WHAT TO WORK ON:
Could you tally the lines in the listing below that include the word "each"? Respond with the total alone.

DATA BLOCK:
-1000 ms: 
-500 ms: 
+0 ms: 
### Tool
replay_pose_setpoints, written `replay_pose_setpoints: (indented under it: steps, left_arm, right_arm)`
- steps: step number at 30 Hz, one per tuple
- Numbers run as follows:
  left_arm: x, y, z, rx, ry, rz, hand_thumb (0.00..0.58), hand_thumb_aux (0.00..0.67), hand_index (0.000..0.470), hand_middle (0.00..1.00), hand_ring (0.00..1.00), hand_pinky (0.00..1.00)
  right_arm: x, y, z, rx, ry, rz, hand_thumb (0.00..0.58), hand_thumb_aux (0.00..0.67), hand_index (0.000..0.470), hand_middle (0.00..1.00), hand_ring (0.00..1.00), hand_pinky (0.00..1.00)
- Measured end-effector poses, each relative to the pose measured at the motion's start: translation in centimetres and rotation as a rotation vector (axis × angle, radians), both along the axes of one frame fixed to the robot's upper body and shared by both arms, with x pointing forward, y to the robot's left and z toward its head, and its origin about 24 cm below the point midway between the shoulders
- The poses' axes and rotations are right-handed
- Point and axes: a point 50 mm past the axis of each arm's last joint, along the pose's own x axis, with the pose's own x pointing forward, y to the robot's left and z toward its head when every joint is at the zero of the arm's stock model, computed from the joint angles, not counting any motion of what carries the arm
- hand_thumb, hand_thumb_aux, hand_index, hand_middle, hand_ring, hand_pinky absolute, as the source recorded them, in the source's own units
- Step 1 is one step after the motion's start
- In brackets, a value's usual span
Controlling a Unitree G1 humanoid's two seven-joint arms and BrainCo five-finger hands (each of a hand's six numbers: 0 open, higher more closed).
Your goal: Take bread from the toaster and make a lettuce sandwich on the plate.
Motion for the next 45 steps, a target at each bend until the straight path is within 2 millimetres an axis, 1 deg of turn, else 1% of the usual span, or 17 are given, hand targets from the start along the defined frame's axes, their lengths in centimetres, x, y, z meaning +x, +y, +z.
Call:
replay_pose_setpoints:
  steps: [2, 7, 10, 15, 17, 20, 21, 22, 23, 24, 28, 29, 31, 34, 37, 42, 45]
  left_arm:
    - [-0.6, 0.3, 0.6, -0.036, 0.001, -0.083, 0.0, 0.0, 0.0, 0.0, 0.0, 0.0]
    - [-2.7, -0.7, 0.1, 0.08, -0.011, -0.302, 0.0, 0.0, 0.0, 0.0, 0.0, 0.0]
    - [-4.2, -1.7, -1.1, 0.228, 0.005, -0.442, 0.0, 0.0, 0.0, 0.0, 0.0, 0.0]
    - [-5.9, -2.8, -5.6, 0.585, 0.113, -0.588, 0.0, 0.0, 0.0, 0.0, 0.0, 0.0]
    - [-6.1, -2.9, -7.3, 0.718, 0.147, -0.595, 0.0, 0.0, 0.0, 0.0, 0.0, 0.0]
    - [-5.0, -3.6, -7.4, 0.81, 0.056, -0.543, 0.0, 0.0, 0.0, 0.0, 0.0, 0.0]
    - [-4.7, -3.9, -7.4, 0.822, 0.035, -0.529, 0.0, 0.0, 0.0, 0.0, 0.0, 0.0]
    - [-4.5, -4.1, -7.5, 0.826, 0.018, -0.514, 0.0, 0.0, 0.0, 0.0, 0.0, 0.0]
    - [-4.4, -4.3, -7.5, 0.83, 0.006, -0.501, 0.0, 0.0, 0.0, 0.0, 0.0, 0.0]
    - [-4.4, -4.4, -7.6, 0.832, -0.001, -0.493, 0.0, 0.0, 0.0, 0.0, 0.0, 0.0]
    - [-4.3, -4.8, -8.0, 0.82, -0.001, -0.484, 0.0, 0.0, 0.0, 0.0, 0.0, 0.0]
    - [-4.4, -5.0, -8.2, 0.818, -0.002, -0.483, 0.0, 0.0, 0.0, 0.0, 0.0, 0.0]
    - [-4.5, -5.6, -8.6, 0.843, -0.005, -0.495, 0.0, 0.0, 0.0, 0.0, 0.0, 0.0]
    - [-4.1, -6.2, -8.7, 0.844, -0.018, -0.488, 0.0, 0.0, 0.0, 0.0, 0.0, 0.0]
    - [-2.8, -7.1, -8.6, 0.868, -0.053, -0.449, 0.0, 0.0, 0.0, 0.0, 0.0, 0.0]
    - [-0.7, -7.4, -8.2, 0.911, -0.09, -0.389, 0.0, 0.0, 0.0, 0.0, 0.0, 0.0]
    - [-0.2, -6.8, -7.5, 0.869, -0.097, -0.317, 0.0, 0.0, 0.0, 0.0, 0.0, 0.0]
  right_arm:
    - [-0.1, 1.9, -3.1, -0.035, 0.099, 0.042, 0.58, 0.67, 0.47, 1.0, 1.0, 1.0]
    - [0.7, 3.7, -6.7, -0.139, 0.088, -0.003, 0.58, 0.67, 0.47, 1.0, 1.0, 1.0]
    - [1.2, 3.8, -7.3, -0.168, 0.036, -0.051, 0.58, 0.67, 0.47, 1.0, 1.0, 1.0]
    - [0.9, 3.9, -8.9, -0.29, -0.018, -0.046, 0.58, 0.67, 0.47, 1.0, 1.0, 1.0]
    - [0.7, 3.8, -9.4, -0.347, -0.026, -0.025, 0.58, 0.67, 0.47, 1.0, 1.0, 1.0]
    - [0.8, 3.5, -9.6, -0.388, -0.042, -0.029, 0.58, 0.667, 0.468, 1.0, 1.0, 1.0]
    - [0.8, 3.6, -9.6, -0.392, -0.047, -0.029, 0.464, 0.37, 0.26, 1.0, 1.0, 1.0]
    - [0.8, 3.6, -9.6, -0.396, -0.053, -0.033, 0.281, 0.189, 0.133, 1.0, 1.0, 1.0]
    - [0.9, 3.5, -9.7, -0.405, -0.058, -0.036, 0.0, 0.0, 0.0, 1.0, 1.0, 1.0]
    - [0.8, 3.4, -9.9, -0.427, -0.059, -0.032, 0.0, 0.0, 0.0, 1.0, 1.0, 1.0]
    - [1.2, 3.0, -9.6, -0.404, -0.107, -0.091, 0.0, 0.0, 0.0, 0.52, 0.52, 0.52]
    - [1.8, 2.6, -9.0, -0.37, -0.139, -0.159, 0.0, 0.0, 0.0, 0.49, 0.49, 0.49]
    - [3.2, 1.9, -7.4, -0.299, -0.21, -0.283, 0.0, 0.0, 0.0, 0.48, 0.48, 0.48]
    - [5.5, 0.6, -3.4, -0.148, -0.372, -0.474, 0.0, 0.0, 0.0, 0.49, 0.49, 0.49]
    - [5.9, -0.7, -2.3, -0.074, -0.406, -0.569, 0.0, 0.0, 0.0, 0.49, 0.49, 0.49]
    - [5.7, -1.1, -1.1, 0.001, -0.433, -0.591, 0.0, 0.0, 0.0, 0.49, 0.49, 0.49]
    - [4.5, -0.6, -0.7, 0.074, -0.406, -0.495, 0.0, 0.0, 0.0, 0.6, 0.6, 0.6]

THE ANSWER:
4